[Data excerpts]
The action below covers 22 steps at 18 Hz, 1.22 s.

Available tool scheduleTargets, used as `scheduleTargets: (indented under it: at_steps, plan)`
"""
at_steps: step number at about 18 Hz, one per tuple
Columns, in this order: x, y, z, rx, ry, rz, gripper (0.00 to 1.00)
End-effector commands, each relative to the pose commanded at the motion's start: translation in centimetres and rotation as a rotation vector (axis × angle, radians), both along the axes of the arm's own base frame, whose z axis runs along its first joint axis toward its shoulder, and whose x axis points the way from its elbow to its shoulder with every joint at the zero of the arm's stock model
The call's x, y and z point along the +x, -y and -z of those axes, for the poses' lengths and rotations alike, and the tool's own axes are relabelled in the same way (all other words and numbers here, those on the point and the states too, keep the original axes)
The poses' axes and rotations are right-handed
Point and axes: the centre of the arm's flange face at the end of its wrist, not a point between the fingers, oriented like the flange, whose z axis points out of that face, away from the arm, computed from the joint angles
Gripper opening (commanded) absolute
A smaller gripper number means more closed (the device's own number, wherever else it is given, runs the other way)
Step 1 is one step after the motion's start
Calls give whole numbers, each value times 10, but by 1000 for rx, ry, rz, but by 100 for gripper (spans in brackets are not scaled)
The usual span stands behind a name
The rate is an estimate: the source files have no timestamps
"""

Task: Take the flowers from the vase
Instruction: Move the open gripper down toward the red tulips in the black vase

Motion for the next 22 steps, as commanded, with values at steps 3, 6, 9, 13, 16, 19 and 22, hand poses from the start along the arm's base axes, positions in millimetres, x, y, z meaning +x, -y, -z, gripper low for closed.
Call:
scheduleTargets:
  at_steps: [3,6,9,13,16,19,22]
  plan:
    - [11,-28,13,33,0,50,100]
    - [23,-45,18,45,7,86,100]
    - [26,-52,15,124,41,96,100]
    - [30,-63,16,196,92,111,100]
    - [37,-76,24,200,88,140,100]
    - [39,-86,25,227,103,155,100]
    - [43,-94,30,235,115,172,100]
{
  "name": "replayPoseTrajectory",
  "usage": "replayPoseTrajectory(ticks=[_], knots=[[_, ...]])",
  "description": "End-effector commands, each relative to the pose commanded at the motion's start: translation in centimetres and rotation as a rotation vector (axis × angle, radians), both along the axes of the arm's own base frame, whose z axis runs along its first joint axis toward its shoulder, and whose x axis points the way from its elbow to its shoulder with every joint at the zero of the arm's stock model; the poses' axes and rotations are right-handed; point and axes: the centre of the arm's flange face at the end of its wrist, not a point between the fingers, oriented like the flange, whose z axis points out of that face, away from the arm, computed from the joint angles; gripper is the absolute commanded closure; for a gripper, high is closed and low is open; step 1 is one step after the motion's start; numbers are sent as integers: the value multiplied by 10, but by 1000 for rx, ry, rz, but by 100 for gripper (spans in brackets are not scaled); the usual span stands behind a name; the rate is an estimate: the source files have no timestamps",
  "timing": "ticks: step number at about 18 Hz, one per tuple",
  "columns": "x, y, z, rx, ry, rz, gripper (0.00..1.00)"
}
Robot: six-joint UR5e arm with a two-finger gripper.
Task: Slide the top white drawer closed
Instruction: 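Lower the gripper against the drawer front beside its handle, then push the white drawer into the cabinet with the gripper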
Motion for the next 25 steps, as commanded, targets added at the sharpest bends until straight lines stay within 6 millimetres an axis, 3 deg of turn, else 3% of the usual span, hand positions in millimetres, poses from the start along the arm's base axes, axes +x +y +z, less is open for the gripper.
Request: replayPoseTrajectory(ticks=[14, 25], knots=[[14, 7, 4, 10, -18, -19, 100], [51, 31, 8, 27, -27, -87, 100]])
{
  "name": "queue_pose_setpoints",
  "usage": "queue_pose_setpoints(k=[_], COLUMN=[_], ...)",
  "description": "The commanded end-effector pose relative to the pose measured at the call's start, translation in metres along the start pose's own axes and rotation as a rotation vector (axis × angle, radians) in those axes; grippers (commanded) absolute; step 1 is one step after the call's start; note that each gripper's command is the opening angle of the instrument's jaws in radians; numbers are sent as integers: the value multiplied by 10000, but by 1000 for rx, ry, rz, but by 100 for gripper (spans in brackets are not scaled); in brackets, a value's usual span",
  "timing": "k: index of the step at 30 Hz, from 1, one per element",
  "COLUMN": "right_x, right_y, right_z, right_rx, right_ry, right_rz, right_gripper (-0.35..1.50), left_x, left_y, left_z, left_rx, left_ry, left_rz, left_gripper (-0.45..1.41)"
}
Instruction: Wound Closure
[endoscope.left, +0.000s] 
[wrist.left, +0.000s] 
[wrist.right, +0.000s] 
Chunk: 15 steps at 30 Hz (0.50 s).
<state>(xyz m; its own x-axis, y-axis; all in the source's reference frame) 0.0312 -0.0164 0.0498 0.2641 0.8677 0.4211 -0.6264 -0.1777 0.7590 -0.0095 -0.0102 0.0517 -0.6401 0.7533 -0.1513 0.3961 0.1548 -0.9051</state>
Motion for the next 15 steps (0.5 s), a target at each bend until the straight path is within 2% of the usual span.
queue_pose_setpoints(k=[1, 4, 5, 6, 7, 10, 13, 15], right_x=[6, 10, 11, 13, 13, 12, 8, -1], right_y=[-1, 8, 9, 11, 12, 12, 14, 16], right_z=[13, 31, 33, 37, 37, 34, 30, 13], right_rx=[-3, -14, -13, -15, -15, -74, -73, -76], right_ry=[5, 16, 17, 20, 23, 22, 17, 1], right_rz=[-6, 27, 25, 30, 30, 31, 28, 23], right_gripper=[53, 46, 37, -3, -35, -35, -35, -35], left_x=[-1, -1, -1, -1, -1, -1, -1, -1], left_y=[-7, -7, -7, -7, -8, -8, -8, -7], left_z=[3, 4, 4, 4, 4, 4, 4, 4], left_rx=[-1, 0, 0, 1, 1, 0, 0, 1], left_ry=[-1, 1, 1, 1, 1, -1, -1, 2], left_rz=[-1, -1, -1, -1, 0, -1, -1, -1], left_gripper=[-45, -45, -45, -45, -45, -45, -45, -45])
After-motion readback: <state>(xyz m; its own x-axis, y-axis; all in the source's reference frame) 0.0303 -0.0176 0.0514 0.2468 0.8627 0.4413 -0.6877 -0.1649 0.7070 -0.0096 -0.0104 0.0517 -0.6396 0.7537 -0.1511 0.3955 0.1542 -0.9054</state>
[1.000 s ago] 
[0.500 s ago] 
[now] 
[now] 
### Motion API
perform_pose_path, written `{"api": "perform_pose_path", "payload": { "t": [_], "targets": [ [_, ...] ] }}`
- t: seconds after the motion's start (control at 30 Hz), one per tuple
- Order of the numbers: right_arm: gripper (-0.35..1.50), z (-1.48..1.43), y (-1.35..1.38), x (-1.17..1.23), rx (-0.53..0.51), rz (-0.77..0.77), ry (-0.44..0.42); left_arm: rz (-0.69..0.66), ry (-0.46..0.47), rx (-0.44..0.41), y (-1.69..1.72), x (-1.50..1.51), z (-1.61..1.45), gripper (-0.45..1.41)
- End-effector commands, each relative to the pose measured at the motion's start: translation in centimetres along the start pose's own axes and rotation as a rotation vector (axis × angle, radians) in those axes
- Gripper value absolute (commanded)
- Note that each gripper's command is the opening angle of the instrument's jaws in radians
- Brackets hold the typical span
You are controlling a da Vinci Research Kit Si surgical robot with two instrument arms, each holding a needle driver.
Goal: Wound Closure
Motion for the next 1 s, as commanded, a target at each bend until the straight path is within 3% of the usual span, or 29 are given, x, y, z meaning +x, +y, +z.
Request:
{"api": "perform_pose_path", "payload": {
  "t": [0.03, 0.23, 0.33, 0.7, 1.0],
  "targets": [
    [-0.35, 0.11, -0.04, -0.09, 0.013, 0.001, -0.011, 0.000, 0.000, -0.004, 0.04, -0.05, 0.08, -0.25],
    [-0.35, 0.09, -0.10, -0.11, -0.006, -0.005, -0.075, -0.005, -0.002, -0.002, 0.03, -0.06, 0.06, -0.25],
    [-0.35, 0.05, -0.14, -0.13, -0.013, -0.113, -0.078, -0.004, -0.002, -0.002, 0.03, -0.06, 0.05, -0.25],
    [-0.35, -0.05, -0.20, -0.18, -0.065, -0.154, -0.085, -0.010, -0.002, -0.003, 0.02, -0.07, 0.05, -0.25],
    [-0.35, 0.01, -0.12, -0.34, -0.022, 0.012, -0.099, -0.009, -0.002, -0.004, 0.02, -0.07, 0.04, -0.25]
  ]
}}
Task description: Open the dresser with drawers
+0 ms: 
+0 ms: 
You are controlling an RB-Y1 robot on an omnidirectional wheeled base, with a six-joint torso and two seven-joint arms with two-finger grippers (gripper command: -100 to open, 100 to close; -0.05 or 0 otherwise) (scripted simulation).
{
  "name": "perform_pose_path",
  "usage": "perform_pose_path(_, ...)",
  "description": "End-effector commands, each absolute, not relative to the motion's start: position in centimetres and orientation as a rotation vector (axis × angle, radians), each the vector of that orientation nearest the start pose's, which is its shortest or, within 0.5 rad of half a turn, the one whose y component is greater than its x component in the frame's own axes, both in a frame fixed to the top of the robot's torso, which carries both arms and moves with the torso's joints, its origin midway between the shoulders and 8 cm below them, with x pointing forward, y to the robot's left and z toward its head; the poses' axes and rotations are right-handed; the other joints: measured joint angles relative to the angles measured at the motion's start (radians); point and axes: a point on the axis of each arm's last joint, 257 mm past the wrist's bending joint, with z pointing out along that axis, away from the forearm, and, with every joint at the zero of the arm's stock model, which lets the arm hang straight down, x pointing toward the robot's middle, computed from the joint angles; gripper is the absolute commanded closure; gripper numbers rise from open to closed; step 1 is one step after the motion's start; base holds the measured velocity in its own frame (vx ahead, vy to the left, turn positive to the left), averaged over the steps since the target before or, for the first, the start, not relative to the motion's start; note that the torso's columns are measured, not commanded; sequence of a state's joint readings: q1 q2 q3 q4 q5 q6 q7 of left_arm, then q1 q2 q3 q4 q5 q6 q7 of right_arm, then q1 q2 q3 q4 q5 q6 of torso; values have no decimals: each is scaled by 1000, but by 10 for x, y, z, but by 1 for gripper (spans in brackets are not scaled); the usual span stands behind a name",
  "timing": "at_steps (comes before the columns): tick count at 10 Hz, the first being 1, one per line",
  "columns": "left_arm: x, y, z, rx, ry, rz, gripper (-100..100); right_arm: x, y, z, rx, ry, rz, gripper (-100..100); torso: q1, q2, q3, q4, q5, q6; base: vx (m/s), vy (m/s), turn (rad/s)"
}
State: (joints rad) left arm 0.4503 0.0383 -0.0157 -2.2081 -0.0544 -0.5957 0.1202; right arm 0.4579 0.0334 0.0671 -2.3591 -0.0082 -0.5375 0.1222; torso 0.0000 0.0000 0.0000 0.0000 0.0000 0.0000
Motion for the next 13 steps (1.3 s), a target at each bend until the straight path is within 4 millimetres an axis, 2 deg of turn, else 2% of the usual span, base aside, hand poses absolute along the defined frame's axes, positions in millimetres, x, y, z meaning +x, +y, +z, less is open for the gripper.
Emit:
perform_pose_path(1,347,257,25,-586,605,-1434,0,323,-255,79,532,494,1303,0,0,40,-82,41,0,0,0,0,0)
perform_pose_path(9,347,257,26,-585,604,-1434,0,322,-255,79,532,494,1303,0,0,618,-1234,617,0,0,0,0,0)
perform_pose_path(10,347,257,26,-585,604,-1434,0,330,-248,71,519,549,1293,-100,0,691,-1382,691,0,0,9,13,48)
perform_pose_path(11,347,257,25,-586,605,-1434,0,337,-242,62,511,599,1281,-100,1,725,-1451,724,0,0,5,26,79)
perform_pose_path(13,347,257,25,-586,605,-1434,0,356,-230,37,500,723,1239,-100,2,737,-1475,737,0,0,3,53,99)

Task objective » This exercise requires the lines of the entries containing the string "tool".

Task output »
Available tool scheduleTargets, used as `scheduleTargets: (indented under it: at_steps, plan)`
The call's x, y and z point along the +x, -y and -z of those axes, for the poses' lengths and rotations alike, and the tool's own axes are relabelled in the same way (all other words and numbers here, those on the point and the states too, keep the original axes)

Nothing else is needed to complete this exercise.